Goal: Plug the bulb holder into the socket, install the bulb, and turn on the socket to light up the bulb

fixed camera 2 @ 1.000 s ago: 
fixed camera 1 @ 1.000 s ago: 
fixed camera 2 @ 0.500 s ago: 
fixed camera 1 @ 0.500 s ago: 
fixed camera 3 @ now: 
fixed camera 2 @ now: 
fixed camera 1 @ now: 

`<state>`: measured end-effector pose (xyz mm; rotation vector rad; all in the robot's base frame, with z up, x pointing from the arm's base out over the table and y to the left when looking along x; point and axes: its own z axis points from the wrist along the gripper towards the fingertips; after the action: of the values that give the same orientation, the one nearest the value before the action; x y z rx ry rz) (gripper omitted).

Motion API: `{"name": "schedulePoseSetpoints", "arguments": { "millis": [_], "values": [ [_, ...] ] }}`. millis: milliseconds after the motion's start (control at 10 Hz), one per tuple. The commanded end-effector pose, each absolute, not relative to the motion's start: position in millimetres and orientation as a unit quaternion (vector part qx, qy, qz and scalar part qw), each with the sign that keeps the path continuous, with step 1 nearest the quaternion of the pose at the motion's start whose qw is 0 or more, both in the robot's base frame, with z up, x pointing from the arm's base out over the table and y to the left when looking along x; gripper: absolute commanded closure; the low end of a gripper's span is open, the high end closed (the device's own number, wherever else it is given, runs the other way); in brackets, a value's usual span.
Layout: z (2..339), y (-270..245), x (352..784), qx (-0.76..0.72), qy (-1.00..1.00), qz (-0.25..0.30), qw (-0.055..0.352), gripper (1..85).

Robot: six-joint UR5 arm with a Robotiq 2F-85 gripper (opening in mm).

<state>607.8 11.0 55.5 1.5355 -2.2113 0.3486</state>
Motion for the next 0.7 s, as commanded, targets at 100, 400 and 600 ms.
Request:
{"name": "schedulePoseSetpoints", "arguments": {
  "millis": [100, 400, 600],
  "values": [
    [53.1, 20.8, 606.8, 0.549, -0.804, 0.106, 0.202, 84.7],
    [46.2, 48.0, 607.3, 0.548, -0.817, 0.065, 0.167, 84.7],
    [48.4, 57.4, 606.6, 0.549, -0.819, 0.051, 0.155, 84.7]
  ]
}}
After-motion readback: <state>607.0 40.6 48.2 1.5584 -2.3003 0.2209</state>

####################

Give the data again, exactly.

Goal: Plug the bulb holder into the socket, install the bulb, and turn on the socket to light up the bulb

fixed camera 2 @ 1.000 s ago: 
fixed camera 1 @ 1.000 s ago: 
fixed camera 2 @ 0.500 s ago: 
fixed camera 1 @ 0.500 s ago: 
fixed camera 3 @ now: 
fixed camera 2 @ now: 
fixed camera 1 @ now: 

`<state>`: measured end-effector pose (xyz mm; rotation vector rad; all in the robot's base frame, with z up, x pointing from the arm's base out over the table and y to the left when looking along x; point and axes: its own z axis points from the wrist along the gripper towards the fingertips; after the action: of the values that give the same orientation, the one nearest the value before the action; x y z rx ry rz) (gripper omitted).

Motion API: `{"name": "schedulePoseSetpoints", "arguments": { "millis": [_], "values": [ [_, ...] ] }}`. millis: milliseconds after the motion's start (control at 10 Hz), one per tuple. The commanded end-effector pose, each absolute, not relative to the motion's start: position in millimetres and orientation as a unit quaternion (vector part qx, qy, qz and scalar part qw), each with the sign that keeps the path continuous, with step 1 nearest the quaternion of the pose at the motion's start whose qw is 0 or more, both in the robot's base frame, with z up, x pointing from the arm's base out over the table and y to the left when looking along x; gripper: absolute commanded closure; the low end of a gripper's span is open, the high end closed (the device's own number, wherever else it is given, runs the other way); in brackets, a value's usual span.
Layout: z (2..339), y (-270..245), x (352..784), qx (-0.76..0.72), qy (-1.00..1.00), qz (-0.25..0.30), qw (-0.055..0.352), gripper (1..85).

Robot: six-joint UR5 arm with a Robotiq 2F-85 gripper (opening in mm).

<state>607.8 11.0 55.5 1.5355 -2.2113 0.3486</state>
Motion for the next 0.7 s, as commanded, targets at 100, 400 and 600 ms.
Request:
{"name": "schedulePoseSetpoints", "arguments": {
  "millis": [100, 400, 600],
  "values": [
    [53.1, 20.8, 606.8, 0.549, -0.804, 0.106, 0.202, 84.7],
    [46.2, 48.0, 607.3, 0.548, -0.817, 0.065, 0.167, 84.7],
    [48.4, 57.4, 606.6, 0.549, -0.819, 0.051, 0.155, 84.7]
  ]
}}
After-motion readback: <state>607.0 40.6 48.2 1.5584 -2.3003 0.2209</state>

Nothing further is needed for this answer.